**Task item:**
Restate the lines of the material below word for word, from the first through the one containing "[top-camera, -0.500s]", and include nothing else; pictures stay out.
── Supplied information ──
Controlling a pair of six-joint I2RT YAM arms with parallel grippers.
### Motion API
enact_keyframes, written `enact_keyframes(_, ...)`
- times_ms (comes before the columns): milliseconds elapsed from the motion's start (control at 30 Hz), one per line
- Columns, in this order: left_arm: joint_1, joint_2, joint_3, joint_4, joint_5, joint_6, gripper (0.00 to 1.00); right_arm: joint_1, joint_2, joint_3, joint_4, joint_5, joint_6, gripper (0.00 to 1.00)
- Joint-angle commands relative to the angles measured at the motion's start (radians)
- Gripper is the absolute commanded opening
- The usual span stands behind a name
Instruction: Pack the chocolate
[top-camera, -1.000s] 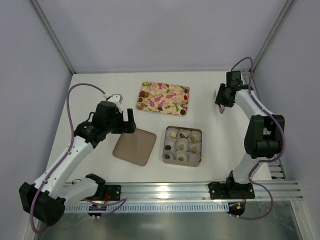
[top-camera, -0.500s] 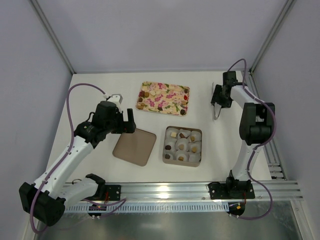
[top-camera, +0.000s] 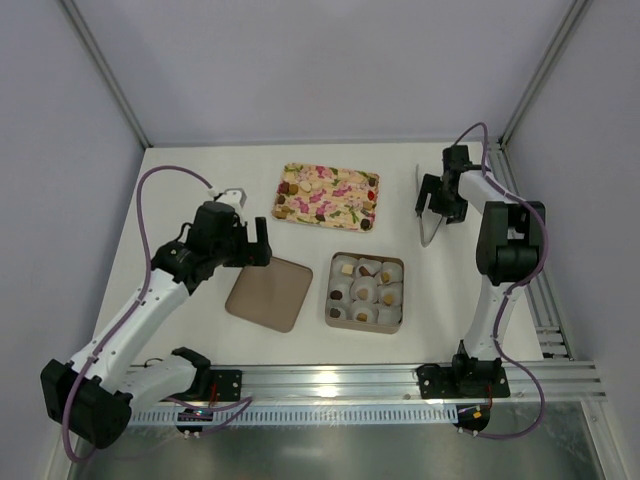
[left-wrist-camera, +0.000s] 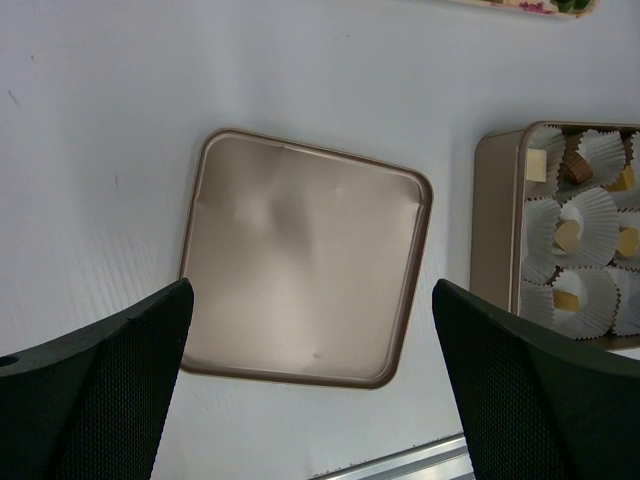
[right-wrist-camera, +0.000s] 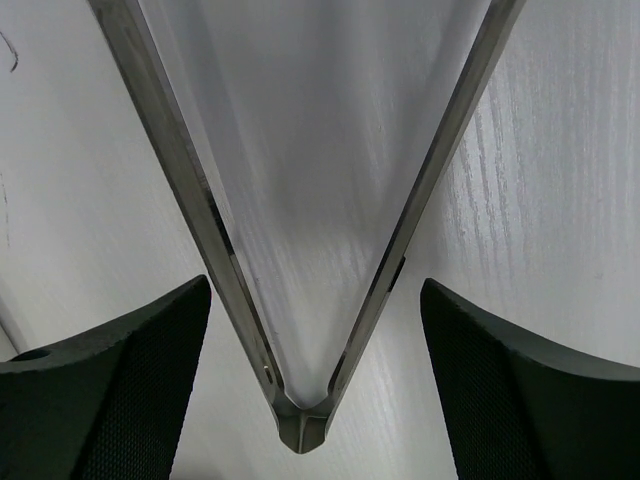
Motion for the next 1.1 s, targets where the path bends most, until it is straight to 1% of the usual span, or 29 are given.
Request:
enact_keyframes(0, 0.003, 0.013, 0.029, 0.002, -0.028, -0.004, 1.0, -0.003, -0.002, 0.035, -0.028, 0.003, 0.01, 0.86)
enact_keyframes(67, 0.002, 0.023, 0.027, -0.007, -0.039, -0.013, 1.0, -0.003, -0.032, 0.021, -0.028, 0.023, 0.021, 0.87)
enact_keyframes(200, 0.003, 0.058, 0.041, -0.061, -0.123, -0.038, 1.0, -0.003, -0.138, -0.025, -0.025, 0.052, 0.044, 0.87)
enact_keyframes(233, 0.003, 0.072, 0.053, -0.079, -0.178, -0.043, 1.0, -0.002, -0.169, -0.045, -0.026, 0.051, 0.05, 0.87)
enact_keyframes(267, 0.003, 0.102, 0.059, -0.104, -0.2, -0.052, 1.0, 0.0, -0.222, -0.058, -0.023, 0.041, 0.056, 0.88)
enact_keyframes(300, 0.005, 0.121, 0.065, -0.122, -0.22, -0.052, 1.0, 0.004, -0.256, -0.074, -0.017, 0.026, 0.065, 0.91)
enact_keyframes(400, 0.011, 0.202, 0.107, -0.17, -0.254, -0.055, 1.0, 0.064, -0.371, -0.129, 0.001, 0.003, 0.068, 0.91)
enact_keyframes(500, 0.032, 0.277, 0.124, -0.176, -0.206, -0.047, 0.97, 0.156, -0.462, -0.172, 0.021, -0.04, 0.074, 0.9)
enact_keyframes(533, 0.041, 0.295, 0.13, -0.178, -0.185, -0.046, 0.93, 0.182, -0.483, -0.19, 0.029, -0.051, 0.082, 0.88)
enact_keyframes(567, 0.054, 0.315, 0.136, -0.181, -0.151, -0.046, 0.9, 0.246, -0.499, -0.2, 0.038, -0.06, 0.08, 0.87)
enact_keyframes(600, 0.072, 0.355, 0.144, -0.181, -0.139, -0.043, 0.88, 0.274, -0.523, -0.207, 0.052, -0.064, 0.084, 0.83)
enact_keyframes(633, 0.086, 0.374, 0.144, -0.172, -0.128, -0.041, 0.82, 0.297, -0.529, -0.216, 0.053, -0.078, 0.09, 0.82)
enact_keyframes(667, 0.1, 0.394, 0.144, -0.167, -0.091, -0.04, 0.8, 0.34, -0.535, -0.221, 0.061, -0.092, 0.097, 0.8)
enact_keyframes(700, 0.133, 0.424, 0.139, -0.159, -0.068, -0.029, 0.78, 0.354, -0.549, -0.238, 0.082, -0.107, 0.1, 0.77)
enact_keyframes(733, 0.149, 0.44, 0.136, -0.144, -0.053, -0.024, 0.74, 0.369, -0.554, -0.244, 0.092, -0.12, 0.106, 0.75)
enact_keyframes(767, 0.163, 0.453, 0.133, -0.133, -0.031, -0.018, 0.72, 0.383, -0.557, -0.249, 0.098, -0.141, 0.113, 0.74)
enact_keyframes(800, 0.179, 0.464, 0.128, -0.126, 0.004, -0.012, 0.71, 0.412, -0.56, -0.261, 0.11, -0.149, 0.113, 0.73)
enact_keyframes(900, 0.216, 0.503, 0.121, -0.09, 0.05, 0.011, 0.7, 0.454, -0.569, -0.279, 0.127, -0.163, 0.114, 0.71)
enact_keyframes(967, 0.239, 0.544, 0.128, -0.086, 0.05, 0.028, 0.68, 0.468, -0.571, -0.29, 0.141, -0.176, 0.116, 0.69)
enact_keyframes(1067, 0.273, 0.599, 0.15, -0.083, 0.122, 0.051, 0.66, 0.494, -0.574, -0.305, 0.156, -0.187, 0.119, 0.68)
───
**Exercise response:**
Controlling a pair of six-joint I2RT YAM arms with parallel grippers.
### Motion API
enact_keyframes, written `enact_keyframes(_, ...)`
- times_ms (comes before the columns): milliseconds elapsed from the motion's start (control at 30 Hz), one per line
- Columns, in this order: left_arm: joint_1, joint_2, joint_3, joint_4, joint_5, joint_6, gripper (0.00 to 1.00); right_arm: joint_1, joint_2, joint_3, joint_4, joint_5, joint_6, gripper (0.00 to 1.00)
- Joint-angle commands relative to the angles measured at the motion's start (radians)
- Gripper is the absolute commanded opening
- The usual span stands behind a name
Instruction: Pack the chocolate
[top-camera, -1.000s] 
[top-camera, -0.500s] 

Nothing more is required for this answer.